First, I think there are two warring elements within MS. Remember when the CFO was going around doing interviews talking about increasing prices (Sony/Activision), monetization, the use of Bethesda, etc? Half of what he said contradicted things Phil said. It seems to me the CFO wants to go one direction and is towing the investor line. Phil intends to go another way. I get the feeling moves like this were "corporate" pushing on changes they designed more or less without Phil's OK. I think as long as Phil's there Xbox will remain flexible to what we want. The day Phil leaves, we take a hard right back to the Matrick days.

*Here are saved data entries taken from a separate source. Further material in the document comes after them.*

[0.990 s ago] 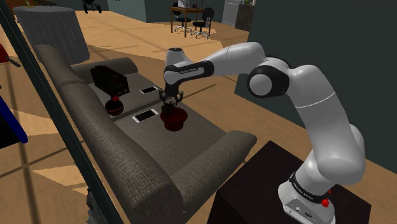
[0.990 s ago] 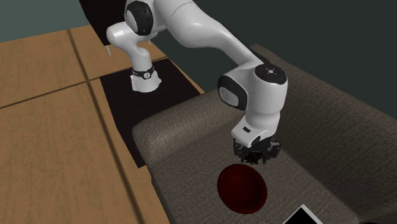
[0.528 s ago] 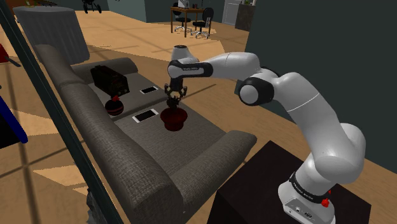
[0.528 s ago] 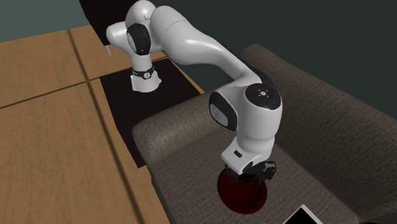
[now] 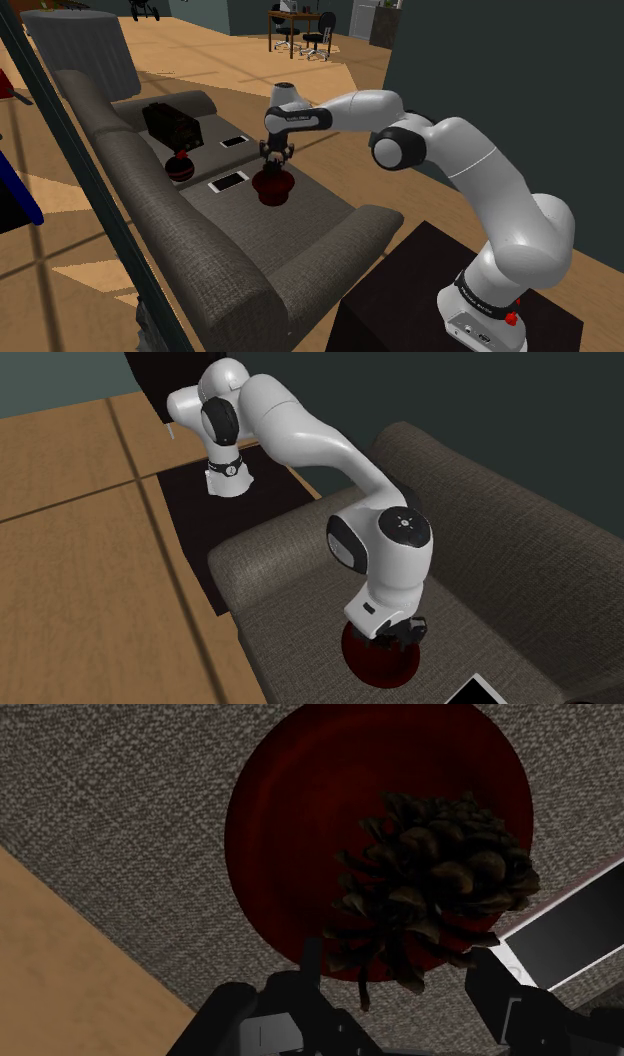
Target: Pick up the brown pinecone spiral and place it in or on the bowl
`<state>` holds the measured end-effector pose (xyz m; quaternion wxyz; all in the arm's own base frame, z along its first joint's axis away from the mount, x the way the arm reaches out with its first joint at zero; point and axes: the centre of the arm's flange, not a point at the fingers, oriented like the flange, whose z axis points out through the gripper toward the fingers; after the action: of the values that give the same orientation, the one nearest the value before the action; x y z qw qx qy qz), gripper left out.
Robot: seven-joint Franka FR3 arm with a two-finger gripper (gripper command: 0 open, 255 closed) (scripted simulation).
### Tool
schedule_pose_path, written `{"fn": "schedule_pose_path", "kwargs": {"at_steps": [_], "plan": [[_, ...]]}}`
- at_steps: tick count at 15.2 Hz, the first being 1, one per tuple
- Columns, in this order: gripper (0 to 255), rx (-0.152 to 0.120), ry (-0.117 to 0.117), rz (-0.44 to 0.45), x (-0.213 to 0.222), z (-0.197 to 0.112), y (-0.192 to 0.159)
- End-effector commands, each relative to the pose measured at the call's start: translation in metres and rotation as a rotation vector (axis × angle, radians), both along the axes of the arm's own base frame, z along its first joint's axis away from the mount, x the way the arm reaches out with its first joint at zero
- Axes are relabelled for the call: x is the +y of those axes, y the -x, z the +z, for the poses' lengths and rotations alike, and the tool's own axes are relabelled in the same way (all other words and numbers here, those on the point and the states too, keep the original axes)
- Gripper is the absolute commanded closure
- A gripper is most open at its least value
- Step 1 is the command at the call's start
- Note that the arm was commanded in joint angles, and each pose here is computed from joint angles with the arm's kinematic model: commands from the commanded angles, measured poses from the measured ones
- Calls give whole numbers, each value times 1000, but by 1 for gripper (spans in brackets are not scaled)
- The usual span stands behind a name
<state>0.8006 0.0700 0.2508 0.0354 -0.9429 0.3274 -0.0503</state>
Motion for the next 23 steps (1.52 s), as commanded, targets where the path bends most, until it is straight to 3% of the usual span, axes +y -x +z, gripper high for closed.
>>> {"fn": "schedule_pose_path", "kwargs": {"at_steps": [1, 5, 13, 14, 19, 23], "plan": [[255, 0, 0, 0, 1, -10, 0], [255, 0, 0, 0, 1, -31, 0], [255, 0, 0, 0, 1, -33, 0], [0, 0, 0, 0, 1, -33, 0], [0, 0, 0, 0, 1, -33, 0], [0, 0, 0, 0, -1, 17, 6]]}}
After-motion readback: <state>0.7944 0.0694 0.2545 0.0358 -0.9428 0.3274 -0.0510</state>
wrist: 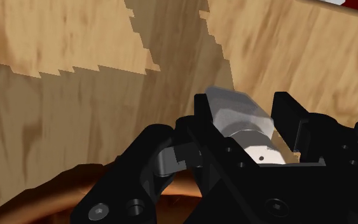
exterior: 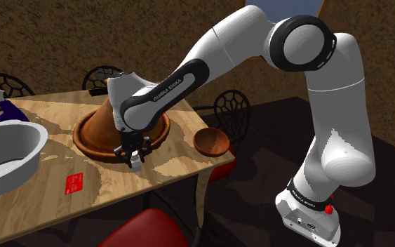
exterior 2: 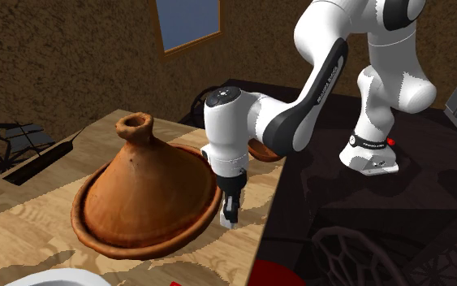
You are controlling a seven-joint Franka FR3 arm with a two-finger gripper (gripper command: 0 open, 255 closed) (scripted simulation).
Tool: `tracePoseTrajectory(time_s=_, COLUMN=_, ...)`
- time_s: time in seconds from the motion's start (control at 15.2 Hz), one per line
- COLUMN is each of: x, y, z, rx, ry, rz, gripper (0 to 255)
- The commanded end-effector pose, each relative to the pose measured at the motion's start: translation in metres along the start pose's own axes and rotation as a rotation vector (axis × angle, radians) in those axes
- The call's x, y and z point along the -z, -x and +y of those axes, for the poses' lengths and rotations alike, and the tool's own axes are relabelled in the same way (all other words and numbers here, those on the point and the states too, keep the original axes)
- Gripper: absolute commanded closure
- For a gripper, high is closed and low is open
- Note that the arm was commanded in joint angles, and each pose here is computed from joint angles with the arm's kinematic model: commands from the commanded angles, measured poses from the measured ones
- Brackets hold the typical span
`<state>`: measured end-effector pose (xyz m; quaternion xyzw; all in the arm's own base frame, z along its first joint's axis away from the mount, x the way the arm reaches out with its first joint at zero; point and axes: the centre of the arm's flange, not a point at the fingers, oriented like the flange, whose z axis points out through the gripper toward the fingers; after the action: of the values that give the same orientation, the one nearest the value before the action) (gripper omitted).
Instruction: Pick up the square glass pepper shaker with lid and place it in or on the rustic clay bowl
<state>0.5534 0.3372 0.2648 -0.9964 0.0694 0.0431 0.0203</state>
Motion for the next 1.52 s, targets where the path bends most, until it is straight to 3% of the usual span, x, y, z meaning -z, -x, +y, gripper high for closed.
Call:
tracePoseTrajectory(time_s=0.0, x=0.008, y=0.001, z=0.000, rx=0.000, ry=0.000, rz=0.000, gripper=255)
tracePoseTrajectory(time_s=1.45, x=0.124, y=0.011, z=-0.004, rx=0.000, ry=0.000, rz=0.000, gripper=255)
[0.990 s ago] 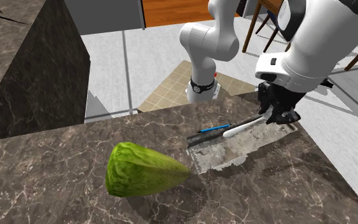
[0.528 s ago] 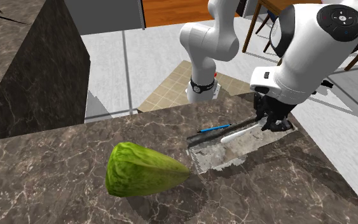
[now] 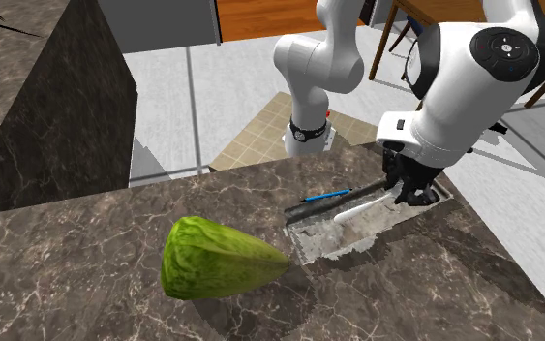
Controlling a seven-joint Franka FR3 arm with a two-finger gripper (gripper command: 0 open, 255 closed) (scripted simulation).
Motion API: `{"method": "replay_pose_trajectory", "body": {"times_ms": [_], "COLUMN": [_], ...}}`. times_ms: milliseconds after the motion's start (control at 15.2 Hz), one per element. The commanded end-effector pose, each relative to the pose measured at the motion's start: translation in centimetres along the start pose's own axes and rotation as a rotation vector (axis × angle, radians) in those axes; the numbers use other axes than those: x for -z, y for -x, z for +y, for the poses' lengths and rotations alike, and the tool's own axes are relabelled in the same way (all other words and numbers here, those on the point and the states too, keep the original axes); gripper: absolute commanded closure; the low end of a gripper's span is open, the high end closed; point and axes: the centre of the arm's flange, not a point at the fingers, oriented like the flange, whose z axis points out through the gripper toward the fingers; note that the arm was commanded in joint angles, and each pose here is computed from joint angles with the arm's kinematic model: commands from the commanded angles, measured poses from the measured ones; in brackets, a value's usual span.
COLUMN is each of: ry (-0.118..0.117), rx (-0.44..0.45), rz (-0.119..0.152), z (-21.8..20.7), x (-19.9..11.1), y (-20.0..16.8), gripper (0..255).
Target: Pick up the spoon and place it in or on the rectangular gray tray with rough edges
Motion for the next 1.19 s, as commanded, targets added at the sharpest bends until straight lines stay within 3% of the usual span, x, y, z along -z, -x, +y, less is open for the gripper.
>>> {"method": "replay_pose_trajectory", "body": {"times_ms": [0, 66, 132, 462, 726, 1122], "ry": [0.0, 0.0, 0.0, 0.0, 0.0, 0.0], "rx": [0.0, 0.0, 0.0, 0.0, 0.0, 0.0], "rz": [0.0, 0.0, 0.0, 0.0, 0.0, 0.0], "z": [0.0, 0.0, 0.0, 0.0, 0.0, 0.0], "x": [0.0, 0.0, 0.0, 0.0, 5.0, 5.0], "y": [0.0, 0.0, 0.0, 0.0, 0.0, 0.0], "gripper": [255, 255, 0, 0, 0, 0]}}
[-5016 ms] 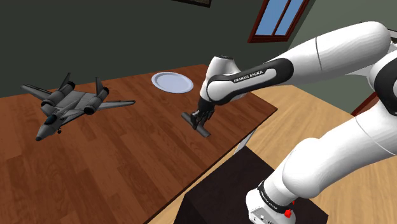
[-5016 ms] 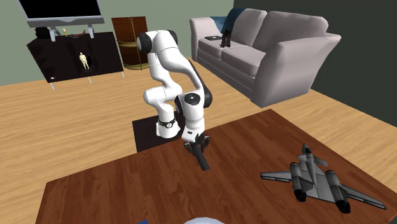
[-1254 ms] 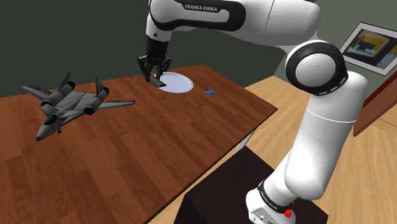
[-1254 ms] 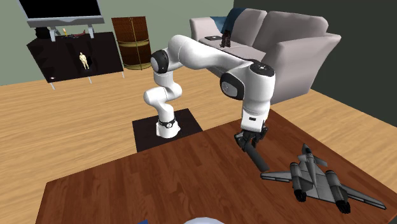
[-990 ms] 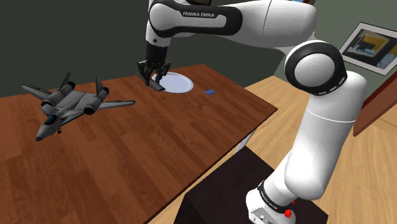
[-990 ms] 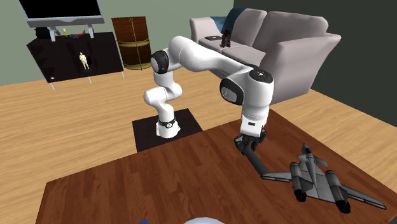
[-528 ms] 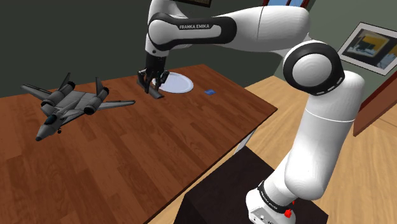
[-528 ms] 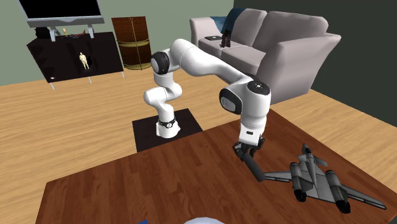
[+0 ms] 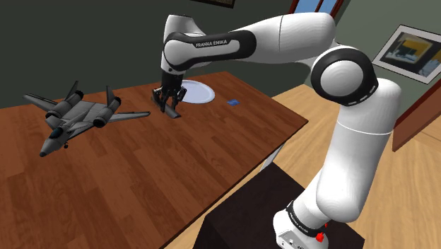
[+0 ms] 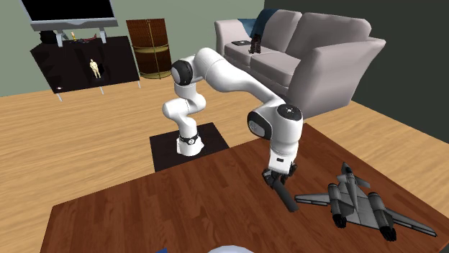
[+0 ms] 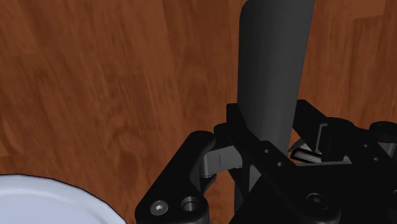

The other factor though, is even when this was announced I said that I don't think it actually had ANYTHING to do with raising revenues. I think it was a disastrously hamfisted attempt at boosting Game Pass numbers by shoehorning Gold subscribers forcibly toward Game Pass with the optically worst method possible. I think, reception actually would have been much BETTER, if they announced they were discontinuing Gold entirely, the F2P games would no longer need a subscription, and the other features would require GPU. Technically that would have been even more expensive for Gold-only subscribers. The groaning of the price increase would have still been a ripple on the internet, but discontinuing the low-value service in favor of the somewhat more expensive high value service, I think would have gone down better than declaring the low value service now costs almost as much as the high value service.
And Phil already said they're not looking to raise the price on GPU at the moment, he's "happy with the value."
It's just amazing that they couldn't see the optics this generated before they did it. It's like a little part of the XBone launch is returning.